Interestingly, the report also analyses the evolution of the gaming sector from a global point of view. It considers the development of the gaming sector in a number of major markets around the world, with special relevance to the online market. Firstly, it analyses the regulatory framework as well as the current situation of the online gaming sector in Europe. Subsequently, it analyses the situation of the major markets in the Americas and Asia.

In addition, the DGOJ evaluates its own performance during 2012, widely analysing its regulatory competences of this body. It explains how enforcement activities developed. The report confirms that, during 2012, sixteen sanctioning procedures against non-authorized online gaming operators were initiated. Nine of these procedures have been resolved as a serious infringement and resulted in significant fines (amounting, on average, to €60,000).

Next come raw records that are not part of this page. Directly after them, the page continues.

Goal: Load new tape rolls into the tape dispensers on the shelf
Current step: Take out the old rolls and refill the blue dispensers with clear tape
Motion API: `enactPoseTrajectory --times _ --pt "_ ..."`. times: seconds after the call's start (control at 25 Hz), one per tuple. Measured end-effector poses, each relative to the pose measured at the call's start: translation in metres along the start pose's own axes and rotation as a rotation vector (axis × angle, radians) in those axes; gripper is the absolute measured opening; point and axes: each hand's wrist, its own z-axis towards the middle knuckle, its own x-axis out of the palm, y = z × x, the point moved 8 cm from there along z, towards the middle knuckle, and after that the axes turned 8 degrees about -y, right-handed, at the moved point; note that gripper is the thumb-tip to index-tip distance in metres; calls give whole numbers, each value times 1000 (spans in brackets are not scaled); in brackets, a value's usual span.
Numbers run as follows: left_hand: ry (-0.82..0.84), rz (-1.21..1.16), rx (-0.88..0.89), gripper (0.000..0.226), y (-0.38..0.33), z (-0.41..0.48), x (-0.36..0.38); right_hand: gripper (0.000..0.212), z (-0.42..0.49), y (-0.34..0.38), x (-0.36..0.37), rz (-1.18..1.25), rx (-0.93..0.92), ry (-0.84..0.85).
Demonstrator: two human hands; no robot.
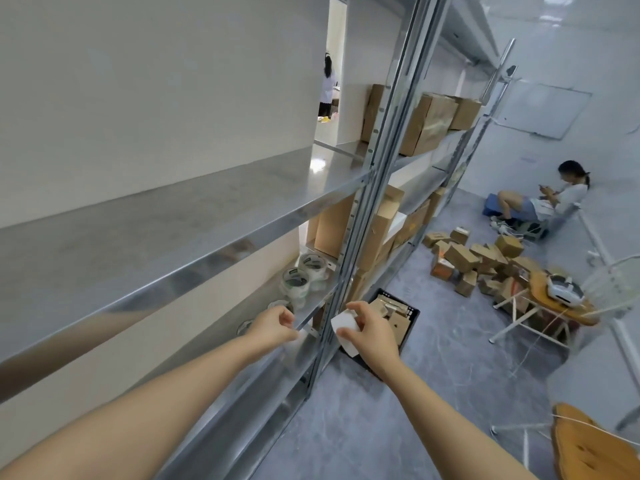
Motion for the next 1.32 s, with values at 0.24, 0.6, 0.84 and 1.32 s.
enactPoseTrajectory --times 0.24,0.6,0.84,1.32 --pt "-51 -12 -121 25 15 75 24 46 92 -29 32 -5 -40 109" --pt "-210 455 -100 25 -3 190 58 46 231 -61 73 -58 -187 305" --pt "-227 989 -217 34 10 226 75 44 267 -67 93 -57 -321 448" --pt "-666 383 -340 23 16 122 -51 43 231 -2 195 -351 -843 660"
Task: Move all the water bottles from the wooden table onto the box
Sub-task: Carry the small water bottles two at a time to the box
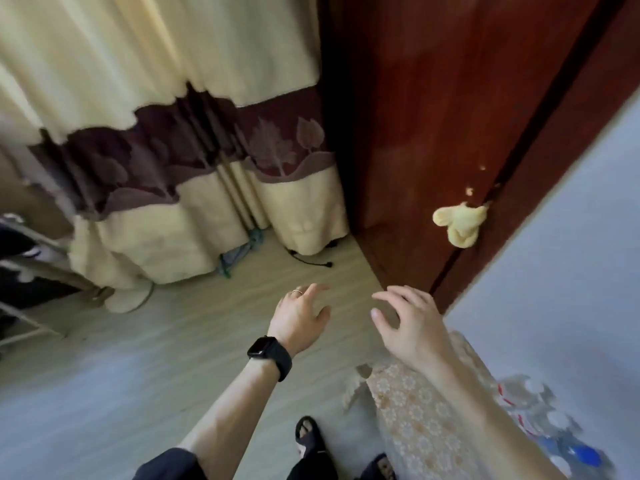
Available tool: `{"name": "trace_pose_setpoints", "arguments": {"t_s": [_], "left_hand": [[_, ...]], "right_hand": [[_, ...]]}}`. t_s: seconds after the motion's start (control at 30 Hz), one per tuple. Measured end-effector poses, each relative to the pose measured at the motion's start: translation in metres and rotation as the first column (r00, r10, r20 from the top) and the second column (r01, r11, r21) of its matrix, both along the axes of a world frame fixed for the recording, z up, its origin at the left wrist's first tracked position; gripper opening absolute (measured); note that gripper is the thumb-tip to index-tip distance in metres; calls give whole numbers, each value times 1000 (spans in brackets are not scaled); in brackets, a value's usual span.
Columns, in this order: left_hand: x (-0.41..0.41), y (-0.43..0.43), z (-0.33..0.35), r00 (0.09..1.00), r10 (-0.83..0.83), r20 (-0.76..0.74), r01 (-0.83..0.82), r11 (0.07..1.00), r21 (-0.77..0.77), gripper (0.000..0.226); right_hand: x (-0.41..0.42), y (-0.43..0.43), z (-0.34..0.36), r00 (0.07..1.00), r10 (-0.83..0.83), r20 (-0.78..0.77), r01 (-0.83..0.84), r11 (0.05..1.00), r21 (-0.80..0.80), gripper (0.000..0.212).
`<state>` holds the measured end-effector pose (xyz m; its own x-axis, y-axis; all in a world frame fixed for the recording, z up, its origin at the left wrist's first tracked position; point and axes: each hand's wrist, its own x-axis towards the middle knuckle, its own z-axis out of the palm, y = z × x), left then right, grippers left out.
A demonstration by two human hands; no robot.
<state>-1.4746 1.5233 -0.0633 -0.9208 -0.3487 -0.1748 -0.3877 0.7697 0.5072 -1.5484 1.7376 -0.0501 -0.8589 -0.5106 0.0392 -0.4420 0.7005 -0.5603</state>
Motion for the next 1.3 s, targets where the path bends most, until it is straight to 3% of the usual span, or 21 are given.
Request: {"name": "trace_pose_setpoints", "arguments": {"t_s": [0.07, 0.17, 0.3, 0.43, 0.6, 0.73, 0.93, 1.3], "left_hand": [[55, -49, 13, 980, 191, -53, -193, 980, -38, 47], [159, -114, 35, 880, 460, -119, -471, 876, -103, 47], [318, -170, 64, 641, 744, -187, -767, 629, -128, 47], [468, -202, 96, 386, 879, -281, -922, 361, -137, 46], [618, -238, 144, 206, 910, -360, -970, 142, -195, 46], [701, -254, 174, 83, 912, -401, -980, 1, -200, 43], [793, -308, 210, -28, 897, -441, -970, -131, -205, 42], [912, -463, 258, -130, 862, -489, -923, -285, -257, 45]], "right_hand": [[10, -64, 15, 979, 202, -30, -203, 979, -6, 31], [51, -163, 41, 882, 464, -77, -466, 885, -3, 39], [146, -282, 75, 661, 733, -163, -738, 674, 37, 42], [267, -381, 106, 431, 867, -251, -889, 455, 44, 42], [419, -477, 145, 203, 915, -349, -971, 233, 45, 55], [510, -525, 171, 91, 923, -374, -992, 118, 48, 51], [607, -605, 201, 3, 920, -391, -1000, -5, -18, 49], [740, -816, 245, -86, 873, -480, -982, -157, -109, 44]]}}
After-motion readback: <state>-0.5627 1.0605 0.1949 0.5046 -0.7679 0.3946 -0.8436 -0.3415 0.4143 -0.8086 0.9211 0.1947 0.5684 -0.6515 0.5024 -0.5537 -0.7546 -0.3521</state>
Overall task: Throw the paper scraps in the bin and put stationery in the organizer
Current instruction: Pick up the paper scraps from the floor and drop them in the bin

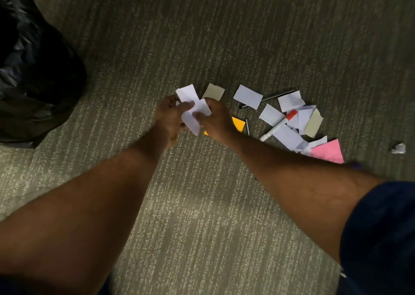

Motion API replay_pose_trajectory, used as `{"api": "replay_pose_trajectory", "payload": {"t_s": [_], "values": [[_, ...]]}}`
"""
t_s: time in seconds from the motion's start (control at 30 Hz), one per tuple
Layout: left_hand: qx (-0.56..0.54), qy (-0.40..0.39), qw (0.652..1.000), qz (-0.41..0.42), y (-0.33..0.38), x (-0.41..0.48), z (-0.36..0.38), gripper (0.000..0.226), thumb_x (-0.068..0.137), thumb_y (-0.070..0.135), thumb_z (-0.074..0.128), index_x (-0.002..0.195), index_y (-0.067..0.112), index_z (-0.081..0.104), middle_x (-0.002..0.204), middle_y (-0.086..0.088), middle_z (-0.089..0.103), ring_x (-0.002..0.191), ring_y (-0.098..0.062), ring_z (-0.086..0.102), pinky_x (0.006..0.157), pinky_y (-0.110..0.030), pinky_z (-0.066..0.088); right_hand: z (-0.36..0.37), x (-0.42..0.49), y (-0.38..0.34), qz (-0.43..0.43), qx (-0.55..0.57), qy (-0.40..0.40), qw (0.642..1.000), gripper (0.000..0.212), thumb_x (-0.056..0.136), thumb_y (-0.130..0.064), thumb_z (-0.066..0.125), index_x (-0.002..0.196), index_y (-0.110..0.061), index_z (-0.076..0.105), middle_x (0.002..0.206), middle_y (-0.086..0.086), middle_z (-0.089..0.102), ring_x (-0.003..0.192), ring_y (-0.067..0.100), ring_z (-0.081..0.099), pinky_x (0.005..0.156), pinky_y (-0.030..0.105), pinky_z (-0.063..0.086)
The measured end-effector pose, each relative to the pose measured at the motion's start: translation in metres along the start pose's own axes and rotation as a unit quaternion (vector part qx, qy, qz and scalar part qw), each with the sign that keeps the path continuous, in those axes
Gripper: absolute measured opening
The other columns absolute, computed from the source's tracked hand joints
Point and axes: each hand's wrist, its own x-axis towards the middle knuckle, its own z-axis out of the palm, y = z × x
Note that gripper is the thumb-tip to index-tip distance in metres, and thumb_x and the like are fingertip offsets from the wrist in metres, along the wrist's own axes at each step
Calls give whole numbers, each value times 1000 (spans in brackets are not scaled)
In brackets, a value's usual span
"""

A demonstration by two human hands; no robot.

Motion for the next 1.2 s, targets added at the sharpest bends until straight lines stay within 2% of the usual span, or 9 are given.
{"api": "replay_pose_trajectory", "payload": {"t_s": [0.17, 0.27, 0.4, 0.53, 0.57, 0.7, 0.77, 0.97, 1.2], "values": [[-44, -30, 999, -5, -3, -3, 10, 39, 77, 29, 76, 109, 16, 60, 97, -7, 70, 85, -21, 69, 63, -30, 53, 11, -9, -9, -11, -24, -15, 1000, 41, 86, -23, 59, 124, -7, 57, 121, 13, 65, 117, 27, 58, 97, 38, 48], [-86, -46, 995, -16, -7, -2, 18, 41, 77, 26, 75, 111, 12, 56, 91, -7, 68, 88, -23, 69, 71, -34, 56, 19, -14, -13, -11, -9, -33, 999, 42, 80, -29, 50, 116, -8, 58, 110, 12, 67, 106, 26, 63, 84, 43, 54], [-94, 16, 995, -26, -6, 3, 16, 30, 80, 20, 69, 105, 9, 56, 88, -11, 65, 82, -26, 67, 70, -36, 56, 15, -18, -17, -47, 18, -17, 999, 33, 82, -21, 59, 112, -7, 58, 100, 8, 63, 93, 22, 63, 70, 34, 50], [-53, 126, 990, -26, 3, 7, 11, 5, 85, 10, 62, 88, 12, 59, 80, -7, 65, 69, -22, 66, 62, -34, 55, -1, -14, -13, -85, 4, 25, 996, 25, 78, -14, 64, 100, -5, 59, 90, 8, 56, 81, 20, 54, 71, 30, 45], [-51, 140, 989, -22, 4, 7, 10, 9, 87, 10, 64, 82, 16, 58, 76, -3, 63, 67, -18, 64, 61, -31, 53, -6, -10, -11, -89, -6, 47, 995, 27, 77, -17, 62, 100, -4, 60, 89, 7, 55, 80, 19, 53, 71, 27, 45], [-44, 106, 993, -19, -5, 12, -3, 16, 81, 14, 71, 74, 18, 56, 74, -4, 61, 68, -22, 61, 68, -35, 50, -29, 18, 4, -42, -148, 136, 979, 49, 72, -32, 75, 111, -9, 57, 109, 12, 58, 103, 29, 55, 86, 42, 47], [-24, 95, 995, -22, -8, 13, -8, 12, 82, 16, 71, 79, 17, 59, 76, -5, 63, 69, -22, 64, 69, -36, 52, -34, 30, 5, 13, -199, 130, 971, 65, 67, -40, 81, 118, -12, 53, 123, 12, 53, 116, 33, 49, 89, 44, 46], [-11, 75, 997, -11, -16, 10, -11, 23, 75, 22, 75, 95, 15, 64, 88, -7, 67, 77, -21, 66, 69, -33, 53, -27, 52, 7, 32, -295, 65, 953, 91, 58, -51, 85, 131, -16, 43, 144, 14, 38, 130, 36, 39, 92, 50, 47], [7, 73, 997, -16, -17, 9, -10, 35, 82, 18, 72, 113, 6, 62, 97, -10, 68, 82, -23, 67, 70, -35, 53, -38, 56, 2, 54, -168, 78, 981, 58, 71, -30, 83, 121, -12, 59, 128, 12, 60, 119, 30, 55, 95, 42, 48]]}}
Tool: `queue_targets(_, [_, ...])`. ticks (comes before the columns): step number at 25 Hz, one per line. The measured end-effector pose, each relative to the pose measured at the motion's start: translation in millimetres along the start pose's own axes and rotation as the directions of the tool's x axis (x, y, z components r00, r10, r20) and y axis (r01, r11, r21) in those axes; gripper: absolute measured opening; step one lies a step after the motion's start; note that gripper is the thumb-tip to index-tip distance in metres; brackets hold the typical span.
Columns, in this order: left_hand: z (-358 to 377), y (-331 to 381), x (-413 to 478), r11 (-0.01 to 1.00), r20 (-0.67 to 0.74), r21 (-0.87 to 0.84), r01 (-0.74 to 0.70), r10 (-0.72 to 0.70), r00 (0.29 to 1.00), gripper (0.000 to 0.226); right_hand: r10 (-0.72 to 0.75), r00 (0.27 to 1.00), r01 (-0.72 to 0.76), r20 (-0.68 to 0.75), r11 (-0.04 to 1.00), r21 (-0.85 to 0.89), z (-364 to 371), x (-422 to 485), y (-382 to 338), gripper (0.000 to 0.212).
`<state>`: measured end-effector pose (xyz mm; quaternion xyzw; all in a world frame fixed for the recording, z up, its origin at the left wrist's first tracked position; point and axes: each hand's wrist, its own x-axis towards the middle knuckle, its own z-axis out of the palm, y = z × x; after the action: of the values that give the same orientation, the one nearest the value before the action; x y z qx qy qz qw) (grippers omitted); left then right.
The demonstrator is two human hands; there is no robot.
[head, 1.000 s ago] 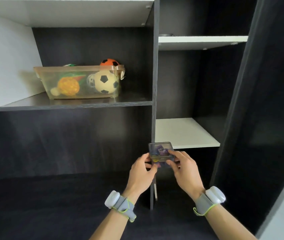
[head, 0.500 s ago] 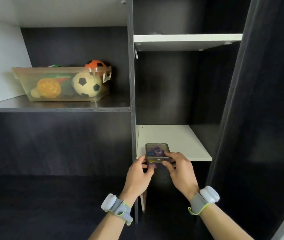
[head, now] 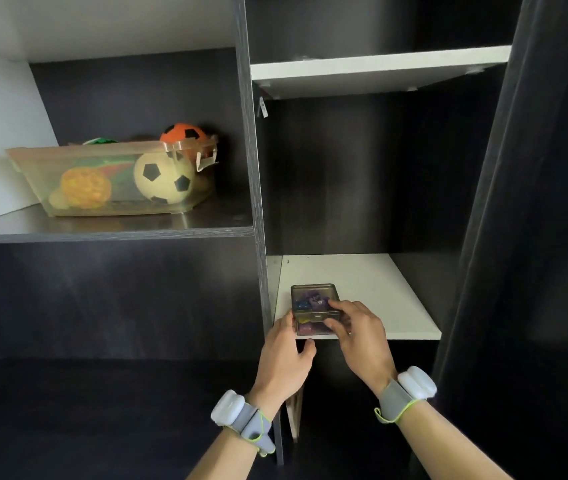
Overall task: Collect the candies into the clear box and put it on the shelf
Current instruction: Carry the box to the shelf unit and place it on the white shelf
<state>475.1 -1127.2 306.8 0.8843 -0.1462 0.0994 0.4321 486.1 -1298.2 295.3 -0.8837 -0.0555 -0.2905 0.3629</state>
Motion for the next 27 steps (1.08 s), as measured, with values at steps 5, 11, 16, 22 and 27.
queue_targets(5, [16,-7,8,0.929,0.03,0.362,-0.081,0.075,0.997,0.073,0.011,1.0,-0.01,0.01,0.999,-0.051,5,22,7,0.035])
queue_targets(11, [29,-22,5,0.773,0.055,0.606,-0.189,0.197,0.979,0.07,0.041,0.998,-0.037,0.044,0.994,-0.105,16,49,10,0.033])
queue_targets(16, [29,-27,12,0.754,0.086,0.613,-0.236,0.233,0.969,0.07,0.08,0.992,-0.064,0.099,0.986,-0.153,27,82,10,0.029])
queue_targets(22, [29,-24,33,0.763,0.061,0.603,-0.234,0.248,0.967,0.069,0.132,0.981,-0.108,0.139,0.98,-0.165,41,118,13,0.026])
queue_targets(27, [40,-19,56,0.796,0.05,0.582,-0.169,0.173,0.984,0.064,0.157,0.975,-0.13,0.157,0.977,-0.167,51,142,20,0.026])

Finally, the report analyses, very thoughtfully, the DGOJ’s activities relating to responsible gaming. Particularly it refers to the initiation of activities of the Commission of Gaming Policies, the establishment of the Code of Conducts on Commercial Activities for Gaming Activities, as well as to responsible gaming activities (especially relevant is the establishment, in 2013, of the Advisory Board on Responsible Gaming).

The report suggests further evolution of the regulatory regime in the coming months, particularly the regulation of online slots and of exchange betting. Both would help sustain a reasonable growth of the online gaming sector, making the Spanish regulated market an attractive one for operators.